Rails also provides accepts_nested_attributes that lets you pass the attributes for the nested record without the extra work:

class Person < ApplicationRecord
  # ...
  accepts_nested_attributes_for :wearable
end


person = Person.new(..., wearable_attributes: { type: 'Hat', ... }) 
person.save # saves both in a single transaction

https://api.rubyonrails.org/classes/ActiveRecord/Associations/ClassMethods.html

CodePudding user response:

When creating a hat you can set the relationship that you have defined, which is person:

after_create do
  Hat.create!(person: self) unless wearable
  # NOTE: don't need the rest
  # self.wearable = wearable
  # save
end

You must use create! to rollback a transaction on errors.


Update

Seems I owe an explanation. It's not that I haven't tried everything else before posting:

class Person < ApplicationRecord
  belongs_to :wearable, polymorphic: true, required: false, dependent: :destroy
  after_create do
    # NOTE: MUST USE BANG METHODS
    Hat.create!(person: self) unless wearable
  end
end

class Hat < ApplicationRecord
  has_one :person, as: :wearable
  validates :name, presence: true # make a validation to fail
end

If we try to create a person. Single transaction, no records created:

# Rails 6.1.6.1
>> Person.create!
  TRANSACTION (0.1ms)  begin transaction
  Person Create (0.3ms)  INSERT INTO "people" DEFAULT VALUES
  TRANSACTION (0.2ms)  rollback transaction
/home/alex/.rbenv/versions/3.1.2/lib/ruby/gems/3.1.0/gems/activerecord-6.1.6.1/lib/active_record/validations.rb:80:in `raise_validation_error': Validation failed: Name can't be blank (ActiveRecord::RecordInvalid)

What if after_create in Hat fails:

class Hat < ApplicationRecord
  has_one :person, as: :wearable
  after_create do
    raise ActiveRecord::RecordInvalid
  end
end

Single transaction, no records created:

>> Person.create!
  TRANSACTION (0.1ms)  begin transaction
  Person Create (0.3ms)  INSERT INTO "people" DEFAULT VALUES
  Hat Create (0.2ms)  INSERT INTO "hats" ("created_at", "updated_at") VALUES (?, ?)  [["created_at", "2022-12-24 09:52:00.410465"], ["updated_at", "2022-12-24 09:52:00.410465"]]
  Person Update (0.1ms)  UPDATE "people" SET "wearable_type" = ?, "wearable_id" = ? WHERE "people"."id" = ?  [["wearable_type", "Hat"], ["wearable_id", 4], ["id", 4]]
  TRANSACTION (0.1ms)  rollback transaction
/home/alex/code/SO/rails6/app/models/hat.rb:7:in `block in <class:Hat>': Record invalid (ActiveRecord::RecordInvalid)

build_wearable, create_wearable - these methods are not created for polymorphic relationships.

https://api.rubyonrails.org/classes/ActiveRecord/Associations/ClassMethods.html
See table: Singular associations (one-to-one)

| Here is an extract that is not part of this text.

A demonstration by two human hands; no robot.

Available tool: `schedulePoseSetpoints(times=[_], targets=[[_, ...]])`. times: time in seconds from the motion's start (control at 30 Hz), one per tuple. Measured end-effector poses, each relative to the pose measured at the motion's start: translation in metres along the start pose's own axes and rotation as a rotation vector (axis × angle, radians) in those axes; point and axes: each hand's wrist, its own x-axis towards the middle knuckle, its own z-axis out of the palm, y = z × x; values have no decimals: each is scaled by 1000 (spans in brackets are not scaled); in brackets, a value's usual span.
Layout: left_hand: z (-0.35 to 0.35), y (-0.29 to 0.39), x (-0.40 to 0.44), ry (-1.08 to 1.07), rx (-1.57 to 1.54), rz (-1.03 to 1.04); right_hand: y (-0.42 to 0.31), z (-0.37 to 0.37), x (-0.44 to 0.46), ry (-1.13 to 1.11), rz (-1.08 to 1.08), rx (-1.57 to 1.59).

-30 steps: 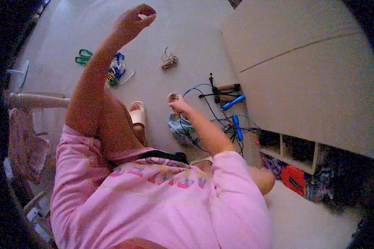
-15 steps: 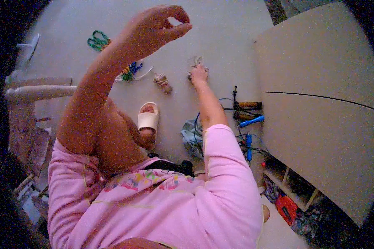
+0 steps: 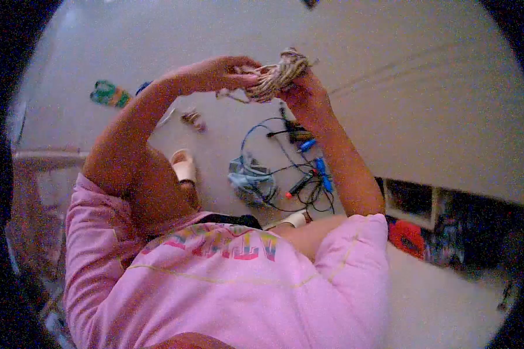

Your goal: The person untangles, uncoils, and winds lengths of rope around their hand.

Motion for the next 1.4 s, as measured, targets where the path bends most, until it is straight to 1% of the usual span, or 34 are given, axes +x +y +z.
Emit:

>> Person.first.build_wearable
  Person Load (0.2ms)  SELECT "people".* FROM "people" ORDER BY "people"."id" ASC LIMIT ?  [["LIMIT", 1]]
/home/alex/.rbenv/versions/3.1.2/lib/ruby/gems/3.1.0/gems/activemodel-6.1.6.1/lib/active_model/attribute_methods.rb:469:in 
`method_missing': undefined method `build_wearable' for #<Person id: 7, name: nil, wearable_type: "Hat", wearable_id: 5> (NoMethodError)

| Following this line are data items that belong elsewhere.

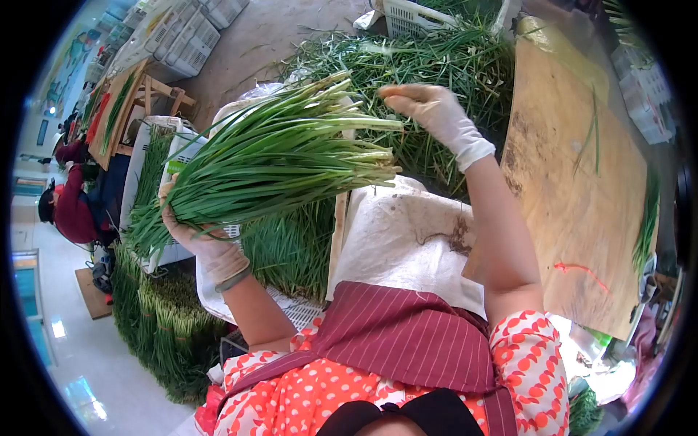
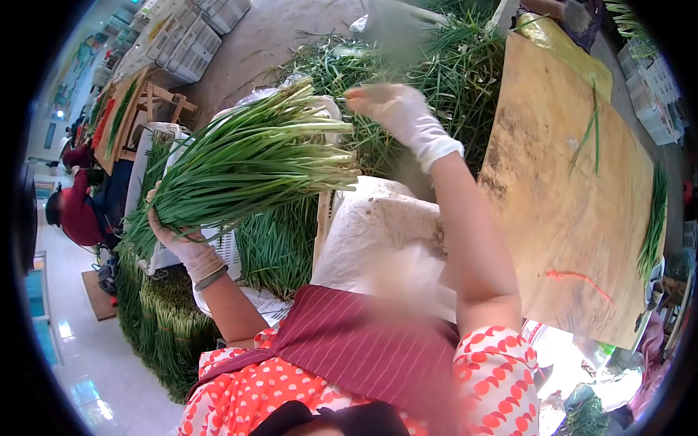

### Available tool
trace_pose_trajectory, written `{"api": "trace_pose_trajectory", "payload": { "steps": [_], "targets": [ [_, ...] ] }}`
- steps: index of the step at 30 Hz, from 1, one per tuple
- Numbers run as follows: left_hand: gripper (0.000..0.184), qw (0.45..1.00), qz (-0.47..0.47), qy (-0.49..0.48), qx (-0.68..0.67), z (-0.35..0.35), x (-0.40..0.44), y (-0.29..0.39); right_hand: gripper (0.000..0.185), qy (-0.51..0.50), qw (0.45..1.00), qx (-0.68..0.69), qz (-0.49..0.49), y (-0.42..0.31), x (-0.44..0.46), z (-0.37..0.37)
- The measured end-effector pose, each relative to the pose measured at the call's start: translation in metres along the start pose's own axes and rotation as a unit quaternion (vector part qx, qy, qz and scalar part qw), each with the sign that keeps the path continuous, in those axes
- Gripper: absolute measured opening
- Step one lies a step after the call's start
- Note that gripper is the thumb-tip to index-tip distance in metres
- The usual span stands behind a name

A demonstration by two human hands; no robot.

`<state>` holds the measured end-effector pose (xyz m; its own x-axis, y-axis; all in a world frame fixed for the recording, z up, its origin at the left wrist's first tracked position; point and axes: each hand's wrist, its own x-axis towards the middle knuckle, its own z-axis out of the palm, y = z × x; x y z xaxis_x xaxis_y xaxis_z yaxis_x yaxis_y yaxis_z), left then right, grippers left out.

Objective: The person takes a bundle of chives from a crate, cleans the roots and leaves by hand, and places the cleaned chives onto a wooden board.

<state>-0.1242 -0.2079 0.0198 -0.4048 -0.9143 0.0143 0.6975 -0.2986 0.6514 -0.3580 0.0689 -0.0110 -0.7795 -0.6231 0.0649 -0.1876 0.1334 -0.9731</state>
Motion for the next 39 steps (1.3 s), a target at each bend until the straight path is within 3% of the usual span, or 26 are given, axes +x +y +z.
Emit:
{"api": "trace_pose_trajectory", "payload": {
  "steps": [1, 3, 5, 6, 9, 11, 14, 17, 19, 21, 23, 24, 27, 29, 31, 33, 35, 39],
  "targets": [
    [0.032, 1.000, 0.005, -0.018, -0.010, 0.000, -0.001, -0.001, 0.028, -0.023, 0.999, -0.013, 0.045, -0.024, -0.005, 0.015],
    [0.030, 1.000, 0.008, -0.027, -0.005, 0.001, -0.002, -0.001, 0.023, -0.060, 0.997, -0.027, -0.049, -0.008, 0.008, 0.039],
    [0.028, 0.999, 0.013, -0.035, -0.001, -0.005, 0.001, -0.001, 0.024, -0.065, 0.984, 0.136, 0.099, -0.008, 0.010, 0.051],
    [0.026, 0.997, 0.024, -0.072, -0.004, -0.009, 0.002, 0.000, 0.026, -0.082, 0.966, 0.222, 0.101, -0.012, 0.010, 0.053],
    [0.024, 0.990, 0.019, -0.138, -0.029, -0.018, 0.005, 0.003, 0.028, -0.089, 0.985, 0.142, 0.037, -0.024, -0.001, 0.052],
    [0.025, 0.977, -0.010, -0.207, -0.044, -0.020, 0.007, 0.001, 0.031, -0.097, 0.989, 0.106, 0.046, -0.021, -0.002, 0.057],
    [0.027, 0.981, 0.027, -0.194, -0.001, -0.009, -0.005, -0.008, 0.025, -0.092, 0.981, 0.154, 0.074, -0.035, -0.001, 0.057],
    [0.030, 0.985, 0.010, -0.171, -0.026, 0.001, -0.018, -0.008, 0.029, -0.120, 0.975, 0.184, 0.034, -0.025, 0.004, 0.060],
    [0.030, 0.984, 0.006, -0.178, -0.030, 0.001, -0.018, -0.006, 0.026, -0.111, 0.984, 0.115, 0.081, -0.035, -0.003, 0.056],
    [0.030, 0.982, 0.000, -0.186, -0.035, 0.000, -0.017, -0.005, 0.027, -0.103, 0.987, 0.107, 0.063, -0.040, -0.009, 0.050],
    [0.030, 0.982, -0.015, -0.174, -0.069, -0.003, -0.014, -0.003, 0.025, -0.038, 0.993, 0.098, 0.059, -0.043, -0.014, 0.039],
    [0.030, 0.982, -0.014, -0.173, -0.069, -0.002, -0.015, -0.002, 0.026, -0.007, 0.984, 0.173, 0.042, -0.034, -0.016, 0.030],
    [0.029, 0.983, 0.007, -0.178, -0.033, -0.002, -0.019, -0.001, 0.028, 0.165, 0.974, 0.145, 0.055, 0.003, -0.005, -0.016],
    [0.030, 0.984, 0.010, -0.175, -0.037, -0.006, -0.016, 0.000, 0.029, 0.229, 0.970, 0.078, 0.014, 0.024, -0.002, -0.032],
    [0.031, 0.982, 0.007, -0.181, -0.051, -0.009, -0.012, -0.002, 0.034, 0.176, 0.976, -0.127, -0.023, 0.001, -0.010, -0.021],
    [0.032, 0.981, -0.001, -0.185, -0.061, -0.012, -0.009, -0.003, 0.043, -0.065, 0.991, -0.114, -0.016, -0.026, -0.011, -0.007],
    [0.033, 0.982, -0.019, -0.182, -0.045, -0.013, -0.006, -0.003, 0.041, -0.140, 0.988, -0.061, 0.025, -0.035, -0.009, 0.019],
    [0.033, 0.973, 0.000, -0.224, -0.046, -0.015, 0.000, -0.005, 0.036, -0.164, 0.985, 0.008, 0.051, -0.022, 0.010, 0.047]
  ]
}}
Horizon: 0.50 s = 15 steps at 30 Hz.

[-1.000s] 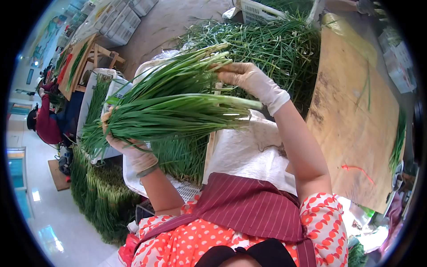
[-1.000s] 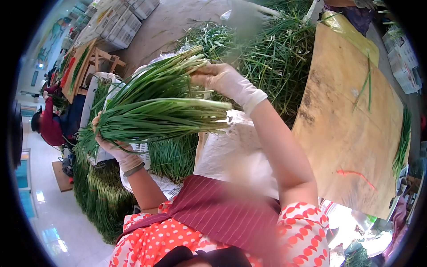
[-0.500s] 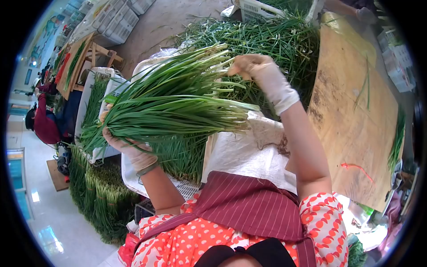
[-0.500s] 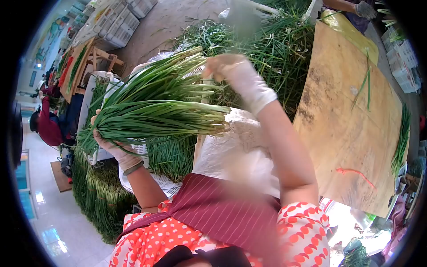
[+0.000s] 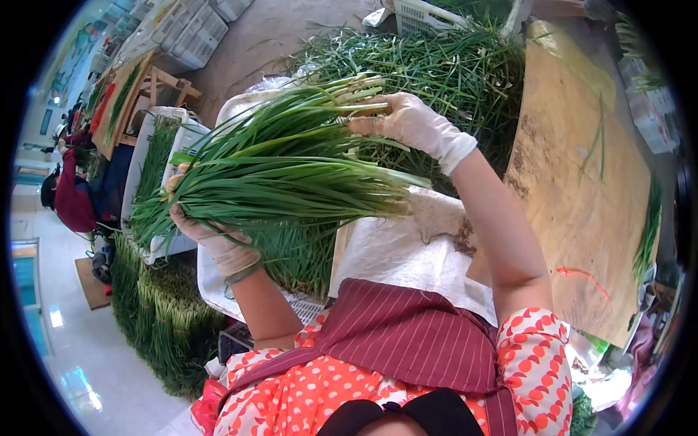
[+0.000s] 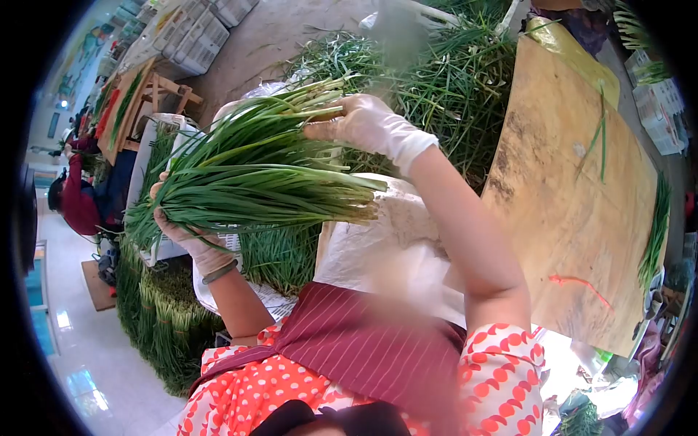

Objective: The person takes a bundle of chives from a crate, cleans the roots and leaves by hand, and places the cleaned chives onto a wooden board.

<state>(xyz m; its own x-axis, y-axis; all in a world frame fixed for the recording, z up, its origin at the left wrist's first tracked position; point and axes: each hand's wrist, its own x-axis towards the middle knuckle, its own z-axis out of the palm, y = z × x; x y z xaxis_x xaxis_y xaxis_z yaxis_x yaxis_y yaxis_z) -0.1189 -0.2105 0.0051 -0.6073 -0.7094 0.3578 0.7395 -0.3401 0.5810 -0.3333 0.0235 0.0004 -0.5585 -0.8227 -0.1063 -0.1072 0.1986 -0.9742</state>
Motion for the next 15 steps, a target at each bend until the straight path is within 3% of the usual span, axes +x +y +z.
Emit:
{"api": "trace_pose_trajectory", "payload": {
  "steps": [3, 6, 11, 15],
  "targets": [
    [0.033, 0.999, -0.010, -0.027, -0.036, -0.002, 0.001, 0.000, 0.030, -0.034, 0.979, 0.200, -0.021, -0.014, -0.003, 0.005],
    [0.033, 0.999, -0.015, -0.033, -0.032, -0.001, 0.001, -0.001, 0.030, -0.034, 0.992, 0.090, -0.084, -0.010, -0.005, 0.011],
    [0.032, 0.999, -0.012, -0.016, -0.049, 0.001, 0.002, -0.002, 0.023, -0.043, 0.978, 0.184, -0.092, -0.009, -0.002, 0.019],
    [0.031, 0.997, -0.024, -0.002, -0.075, 0.001, 0.002, 0.000, 0.022, -0.014, 0.989, 0.131, -0.063, -0.020, -0.015, 0.017]
  ]
}}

accepts_nested_attributes_for doesn't work on a polymorphic relationship like this, type isn't going to do anything, this isn't STI:

>> Person.create!(wearable_attributes: {type: "Hat", name: "something"})
/home/alex/.rbenv/versions/3.1.2/lib/ruby/gems/3.1.0/gems/activerecord-6.1.6.1/lib/active_record/nested_attributes.rb:430:in `assign_nested_attributes_for_one_to_one_association':
Cannot build association `wearable'. Are you trying to build a polymorphic one-to-one association? (ArgumentError)

This could be fixed to work, though.


So a single callback to make a backwards relationship work, seemed like a good choice. Hence, my short answer before the update. If I missed something, let me know.